(Data for analysis begins)

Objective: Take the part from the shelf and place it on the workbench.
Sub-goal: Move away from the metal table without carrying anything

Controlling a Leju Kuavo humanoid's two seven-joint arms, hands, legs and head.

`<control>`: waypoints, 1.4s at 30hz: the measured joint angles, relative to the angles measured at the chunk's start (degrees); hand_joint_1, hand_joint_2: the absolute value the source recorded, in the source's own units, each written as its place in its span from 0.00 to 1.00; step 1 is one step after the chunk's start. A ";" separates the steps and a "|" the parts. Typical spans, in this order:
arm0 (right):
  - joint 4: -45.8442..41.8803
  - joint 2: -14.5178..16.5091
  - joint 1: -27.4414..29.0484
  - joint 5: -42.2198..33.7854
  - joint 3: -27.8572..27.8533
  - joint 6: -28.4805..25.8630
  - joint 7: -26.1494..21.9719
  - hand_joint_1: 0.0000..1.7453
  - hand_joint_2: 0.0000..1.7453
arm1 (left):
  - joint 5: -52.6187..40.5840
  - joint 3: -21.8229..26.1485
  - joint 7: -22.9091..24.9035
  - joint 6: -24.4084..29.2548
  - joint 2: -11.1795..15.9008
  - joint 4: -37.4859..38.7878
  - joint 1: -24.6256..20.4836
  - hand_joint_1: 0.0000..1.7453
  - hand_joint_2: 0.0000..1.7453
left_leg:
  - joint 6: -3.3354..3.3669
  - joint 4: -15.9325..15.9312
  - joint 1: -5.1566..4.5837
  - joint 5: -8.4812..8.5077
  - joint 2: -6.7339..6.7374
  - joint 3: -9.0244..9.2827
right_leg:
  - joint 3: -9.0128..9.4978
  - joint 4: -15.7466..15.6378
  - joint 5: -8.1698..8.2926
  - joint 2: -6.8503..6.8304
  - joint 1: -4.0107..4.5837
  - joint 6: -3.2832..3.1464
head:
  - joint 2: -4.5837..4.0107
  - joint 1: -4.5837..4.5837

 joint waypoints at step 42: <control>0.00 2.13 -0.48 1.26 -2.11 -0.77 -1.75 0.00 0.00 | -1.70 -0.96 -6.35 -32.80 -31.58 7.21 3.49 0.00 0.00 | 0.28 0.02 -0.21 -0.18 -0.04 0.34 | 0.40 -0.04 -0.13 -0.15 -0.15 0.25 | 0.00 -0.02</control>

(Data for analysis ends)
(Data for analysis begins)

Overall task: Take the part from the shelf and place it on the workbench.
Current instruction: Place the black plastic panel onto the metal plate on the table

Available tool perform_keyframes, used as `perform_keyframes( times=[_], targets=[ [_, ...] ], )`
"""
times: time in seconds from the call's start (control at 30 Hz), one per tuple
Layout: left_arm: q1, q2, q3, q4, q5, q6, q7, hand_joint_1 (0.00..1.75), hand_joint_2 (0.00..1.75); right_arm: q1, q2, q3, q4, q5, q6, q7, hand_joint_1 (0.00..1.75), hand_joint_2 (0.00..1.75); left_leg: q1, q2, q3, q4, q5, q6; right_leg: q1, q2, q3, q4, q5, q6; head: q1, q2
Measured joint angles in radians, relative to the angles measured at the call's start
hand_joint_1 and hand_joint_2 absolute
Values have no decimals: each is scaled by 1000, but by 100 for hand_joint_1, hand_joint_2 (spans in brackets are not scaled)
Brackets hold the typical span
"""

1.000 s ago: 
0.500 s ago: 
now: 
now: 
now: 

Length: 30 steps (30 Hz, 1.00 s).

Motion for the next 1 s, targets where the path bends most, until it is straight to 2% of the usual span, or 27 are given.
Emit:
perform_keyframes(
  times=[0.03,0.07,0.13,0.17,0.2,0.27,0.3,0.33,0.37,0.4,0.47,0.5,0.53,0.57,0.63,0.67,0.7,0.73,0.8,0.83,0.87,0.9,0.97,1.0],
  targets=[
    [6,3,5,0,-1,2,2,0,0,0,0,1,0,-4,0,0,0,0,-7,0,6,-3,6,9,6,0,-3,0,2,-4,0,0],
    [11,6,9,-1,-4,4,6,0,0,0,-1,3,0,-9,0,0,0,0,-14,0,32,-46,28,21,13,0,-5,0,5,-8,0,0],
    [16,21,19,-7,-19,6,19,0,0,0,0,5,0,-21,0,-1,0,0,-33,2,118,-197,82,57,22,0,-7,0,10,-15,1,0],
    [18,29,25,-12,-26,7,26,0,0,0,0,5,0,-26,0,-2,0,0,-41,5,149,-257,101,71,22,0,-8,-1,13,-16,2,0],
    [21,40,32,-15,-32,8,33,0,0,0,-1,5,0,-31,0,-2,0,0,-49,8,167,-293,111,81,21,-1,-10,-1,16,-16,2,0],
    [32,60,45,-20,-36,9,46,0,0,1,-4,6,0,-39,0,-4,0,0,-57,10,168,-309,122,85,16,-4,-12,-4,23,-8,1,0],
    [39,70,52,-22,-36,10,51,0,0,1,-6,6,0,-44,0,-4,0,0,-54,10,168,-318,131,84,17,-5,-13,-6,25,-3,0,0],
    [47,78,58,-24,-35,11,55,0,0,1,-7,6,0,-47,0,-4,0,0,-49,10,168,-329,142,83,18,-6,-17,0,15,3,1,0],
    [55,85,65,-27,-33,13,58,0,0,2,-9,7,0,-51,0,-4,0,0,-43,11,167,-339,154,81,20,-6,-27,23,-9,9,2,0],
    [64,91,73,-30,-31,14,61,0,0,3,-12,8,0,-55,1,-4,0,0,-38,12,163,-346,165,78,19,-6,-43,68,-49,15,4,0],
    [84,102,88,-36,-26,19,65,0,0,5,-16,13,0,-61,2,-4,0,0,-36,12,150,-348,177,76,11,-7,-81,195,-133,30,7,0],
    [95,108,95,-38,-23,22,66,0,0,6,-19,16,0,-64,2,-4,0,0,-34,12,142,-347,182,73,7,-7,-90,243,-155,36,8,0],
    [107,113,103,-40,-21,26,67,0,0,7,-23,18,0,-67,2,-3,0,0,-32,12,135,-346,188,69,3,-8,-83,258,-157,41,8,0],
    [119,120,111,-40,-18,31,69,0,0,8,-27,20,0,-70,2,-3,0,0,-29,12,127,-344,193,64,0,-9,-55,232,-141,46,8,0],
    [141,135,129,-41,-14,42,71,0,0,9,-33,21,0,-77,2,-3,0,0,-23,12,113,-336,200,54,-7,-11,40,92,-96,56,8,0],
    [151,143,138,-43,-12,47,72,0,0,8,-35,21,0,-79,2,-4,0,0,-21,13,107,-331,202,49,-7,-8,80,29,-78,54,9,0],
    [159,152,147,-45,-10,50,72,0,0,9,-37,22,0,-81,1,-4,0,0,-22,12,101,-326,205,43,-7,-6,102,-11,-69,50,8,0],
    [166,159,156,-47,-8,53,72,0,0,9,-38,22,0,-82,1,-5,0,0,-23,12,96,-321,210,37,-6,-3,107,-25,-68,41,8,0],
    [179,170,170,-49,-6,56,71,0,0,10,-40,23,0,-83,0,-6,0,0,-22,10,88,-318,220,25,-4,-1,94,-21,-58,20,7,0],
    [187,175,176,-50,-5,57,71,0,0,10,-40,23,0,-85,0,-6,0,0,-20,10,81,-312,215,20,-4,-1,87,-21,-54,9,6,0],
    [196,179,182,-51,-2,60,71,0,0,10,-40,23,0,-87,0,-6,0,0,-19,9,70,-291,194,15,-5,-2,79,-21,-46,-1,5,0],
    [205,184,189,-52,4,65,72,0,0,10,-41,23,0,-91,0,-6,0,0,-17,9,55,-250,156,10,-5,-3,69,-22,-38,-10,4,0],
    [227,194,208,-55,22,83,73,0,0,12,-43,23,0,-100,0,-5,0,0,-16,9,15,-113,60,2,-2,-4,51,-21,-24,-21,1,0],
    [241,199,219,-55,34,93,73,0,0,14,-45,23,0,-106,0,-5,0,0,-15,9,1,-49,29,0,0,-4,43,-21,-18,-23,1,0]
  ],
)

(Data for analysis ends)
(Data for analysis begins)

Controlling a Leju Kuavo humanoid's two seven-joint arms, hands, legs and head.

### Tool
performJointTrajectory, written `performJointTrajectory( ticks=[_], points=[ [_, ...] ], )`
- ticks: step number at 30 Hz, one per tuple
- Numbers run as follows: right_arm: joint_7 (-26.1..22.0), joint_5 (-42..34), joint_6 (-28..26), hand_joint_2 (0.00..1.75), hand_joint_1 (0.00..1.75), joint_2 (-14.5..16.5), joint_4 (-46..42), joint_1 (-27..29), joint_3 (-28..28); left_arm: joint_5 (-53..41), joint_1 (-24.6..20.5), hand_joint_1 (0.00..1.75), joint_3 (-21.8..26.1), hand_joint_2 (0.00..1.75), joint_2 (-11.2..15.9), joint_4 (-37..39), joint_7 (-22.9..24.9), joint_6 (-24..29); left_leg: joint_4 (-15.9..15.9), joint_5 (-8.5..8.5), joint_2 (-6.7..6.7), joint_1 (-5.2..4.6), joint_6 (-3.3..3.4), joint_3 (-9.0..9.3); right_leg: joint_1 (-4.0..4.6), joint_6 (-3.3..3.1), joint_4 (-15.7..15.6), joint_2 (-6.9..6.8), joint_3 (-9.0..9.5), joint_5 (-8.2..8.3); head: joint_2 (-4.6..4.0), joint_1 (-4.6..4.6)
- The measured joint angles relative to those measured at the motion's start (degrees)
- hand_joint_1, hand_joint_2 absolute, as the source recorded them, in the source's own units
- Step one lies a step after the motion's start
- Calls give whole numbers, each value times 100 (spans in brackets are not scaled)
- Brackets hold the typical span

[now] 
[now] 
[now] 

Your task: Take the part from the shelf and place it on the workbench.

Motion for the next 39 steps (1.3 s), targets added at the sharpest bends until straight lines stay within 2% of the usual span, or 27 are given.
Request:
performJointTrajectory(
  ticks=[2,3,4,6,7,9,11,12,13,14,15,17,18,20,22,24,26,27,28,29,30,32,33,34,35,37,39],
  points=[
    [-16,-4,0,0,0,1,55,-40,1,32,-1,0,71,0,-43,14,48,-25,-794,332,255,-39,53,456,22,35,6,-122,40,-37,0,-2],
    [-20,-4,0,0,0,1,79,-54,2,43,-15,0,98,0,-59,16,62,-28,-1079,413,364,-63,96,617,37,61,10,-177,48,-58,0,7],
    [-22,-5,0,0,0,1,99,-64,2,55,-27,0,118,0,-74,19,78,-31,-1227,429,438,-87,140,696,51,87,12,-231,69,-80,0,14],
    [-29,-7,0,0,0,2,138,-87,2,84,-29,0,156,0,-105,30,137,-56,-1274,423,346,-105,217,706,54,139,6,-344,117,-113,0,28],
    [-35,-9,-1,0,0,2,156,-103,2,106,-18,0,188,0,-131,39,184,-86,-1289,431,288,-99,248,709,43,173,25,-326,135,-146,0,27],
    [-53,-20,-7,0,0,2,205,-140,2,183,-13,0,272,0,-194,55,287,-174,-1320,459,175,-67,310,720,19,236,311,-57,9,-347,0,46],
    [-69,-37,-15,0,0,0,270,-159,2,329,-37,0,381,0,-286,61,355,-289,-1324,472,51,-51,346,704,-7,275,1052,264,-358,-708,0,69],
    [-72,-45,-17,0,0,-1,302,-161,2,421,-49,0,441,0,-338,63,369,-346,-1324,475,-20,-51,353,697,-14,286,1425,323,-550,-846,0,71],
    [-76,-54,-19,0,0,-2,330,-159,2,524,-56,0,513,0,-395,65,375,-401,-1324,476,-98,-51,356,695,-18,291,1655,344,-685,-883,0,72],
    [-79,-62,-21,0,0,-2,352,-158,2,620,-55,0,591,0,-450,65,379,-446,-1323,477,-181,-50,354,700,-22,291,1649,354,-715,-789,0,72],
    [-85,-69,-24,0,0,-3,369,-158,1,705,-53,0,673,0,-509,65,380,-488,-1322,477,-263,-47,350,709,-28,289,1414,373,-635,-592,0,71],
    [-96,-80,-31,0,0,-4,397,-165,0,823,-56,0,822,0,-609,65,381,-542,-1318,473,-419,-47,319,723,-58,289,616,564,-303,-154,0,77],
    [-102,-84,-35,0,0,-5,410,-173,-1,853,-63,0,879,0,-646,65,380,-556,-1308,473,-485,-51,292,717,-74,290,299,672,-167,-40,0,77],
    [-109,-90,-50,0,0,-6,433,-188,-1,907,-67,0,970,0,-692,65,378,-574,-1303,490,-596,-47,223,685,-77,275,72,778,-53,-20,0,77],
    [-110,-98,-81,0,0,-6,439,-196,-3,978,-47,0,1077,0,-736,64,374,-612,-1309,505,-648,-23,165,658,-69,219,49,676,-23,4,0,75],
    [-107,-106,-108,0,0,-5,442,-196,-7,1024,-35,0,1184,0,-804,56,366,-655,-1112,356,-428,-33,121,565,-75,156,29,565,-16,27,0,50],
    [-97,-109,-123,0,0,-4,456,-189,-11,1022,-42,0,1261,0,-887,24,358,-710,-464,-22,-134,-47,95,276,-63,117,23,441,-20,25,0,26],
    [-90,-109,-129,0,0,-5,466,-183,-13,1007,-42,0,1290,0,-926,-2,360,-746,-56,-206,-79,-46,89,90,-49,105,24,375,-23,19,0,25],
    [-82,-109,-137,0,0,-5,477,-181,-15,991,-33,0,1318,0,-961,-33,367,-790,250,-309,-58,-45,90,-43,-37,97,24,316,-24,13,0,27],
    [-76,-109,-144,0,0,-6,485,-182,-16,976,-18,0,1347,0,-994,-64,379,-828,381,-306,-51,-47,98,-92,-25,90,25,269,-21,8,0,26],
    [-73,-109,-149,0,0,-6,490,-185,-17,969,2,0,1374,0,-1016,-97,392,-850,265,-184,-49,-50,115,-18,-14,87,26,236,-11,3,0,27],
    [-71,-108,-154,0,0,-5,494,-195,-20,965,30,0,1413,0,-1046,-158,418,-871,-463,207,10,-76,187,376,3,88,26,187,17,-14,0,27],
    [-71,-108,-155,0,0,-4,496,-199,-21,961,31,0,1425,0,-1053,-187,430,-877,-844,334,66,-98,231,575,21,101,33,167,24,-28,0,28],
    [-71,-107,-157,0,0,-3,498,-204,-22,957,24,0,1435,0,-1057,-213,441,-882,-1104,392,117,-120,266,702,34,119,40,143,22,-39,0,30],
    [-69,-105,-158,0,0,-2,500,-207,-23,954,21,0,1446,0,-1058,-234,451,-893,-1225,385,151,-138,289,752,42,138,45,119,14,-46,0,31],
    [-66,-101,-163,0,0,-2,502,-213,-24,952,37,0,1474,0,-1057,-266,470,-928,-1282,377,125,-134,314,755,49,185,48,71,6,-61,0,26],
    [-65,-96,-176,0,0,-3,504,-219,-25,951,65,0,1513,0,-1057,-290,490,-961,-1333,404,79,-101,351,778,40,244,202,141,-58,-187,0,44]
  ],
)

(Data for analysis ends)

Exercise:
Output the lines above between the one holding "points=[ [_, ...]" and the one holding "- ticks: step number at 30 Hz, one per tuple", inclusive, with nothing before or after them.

Output below:
performJointTrajectory, written `performJointTrajectory( ticks=[_], points=[ [_, ...] ], )`
- ticks: step number at 30 Hz, one per tuple

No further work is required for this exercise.